In his latest book, Anatomy of an Epidemic, Robert Whitaker looks at the Open Dialogue program in Western Lapland (Finland) and can’t quite put his finger on why these group meetings generally in the person’s home are so effective. (The number of new cases annually in this region show an astonishing 90% drop from the 1980s.)
Without knowing this program either, but having spent two years in another program in Europe which thought it was cutting edge, I will offer some thoughts. First of all, the initial Open Dialogue meeting takes place usually in the person’s home within twenty-four hours of reported psychotic behavior. If the psychotic person jumps up and leaves the room, he is encouraged to listen in to the conversation even if not physically present in the room. (The open door policy.) Medication is not usually discussed in the first few meetings and often is not recommended at all.
Whitaker claims that the Open Dialogue concept of psychosis doesn’t fit into either the biological or psychological category. It is familiar to me because it is very much like the Family Constellation Therapy that Bert Hellinger and others espouse. “Psychosis does not live in the head. It lives in the in-between of family members, and the in-between of people,” Salo explained. “It is in the relationship and the one who is psychotic makes the bad situation visible. He or she ‘wears the symptoms’ and has the burden to carry them.”
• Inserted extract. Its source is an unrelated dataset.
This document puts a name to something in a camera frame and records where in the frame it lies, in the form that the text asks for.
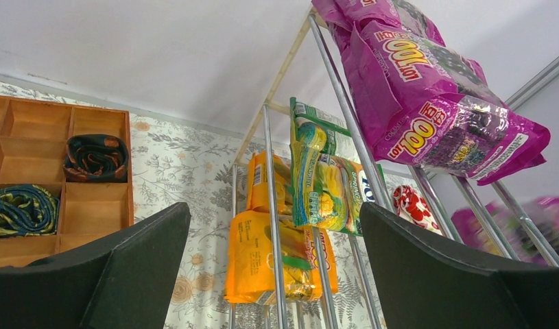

As a parent, would this concept of the origin of psychosis make me feel better or worse about the situation compared to the group meetings that I went to with the family in the psychiatrist’s offices? There, psychosis was considered something foreign to everybody, family and patient included. It was something that just “happened,” like becoming diabetic or discovering that your house was burgled. Medications were part of the deal, and were insisted on. I’ll put my money on better outcomes in Lapland.
The program we were involved with made me feel anxious. I am sure that the families are anxious in Lapland, too, but it seems like the situation is diffused rather quickly within the privacy of the home. We suffered through the horror of thinking that my son’s brain was inexplicably damaged, we were led to believe that the doctors held the key and that there was nothing that we could have done to prevent this or to get over this. (There’s no cure, right?) We were also encouraged to attend meetings with other parents who, naturally, were worried about their children – and it showed. It was a climate of fear. Then the side effects of the drugs quickly became apparent – leading to more fear and a sense of doom.
The “problem” had been escalated by dragging it under a bigger spotlight instead of containing it and working through it where it arose – in the home. A massive case of over-reaction to a problem of living.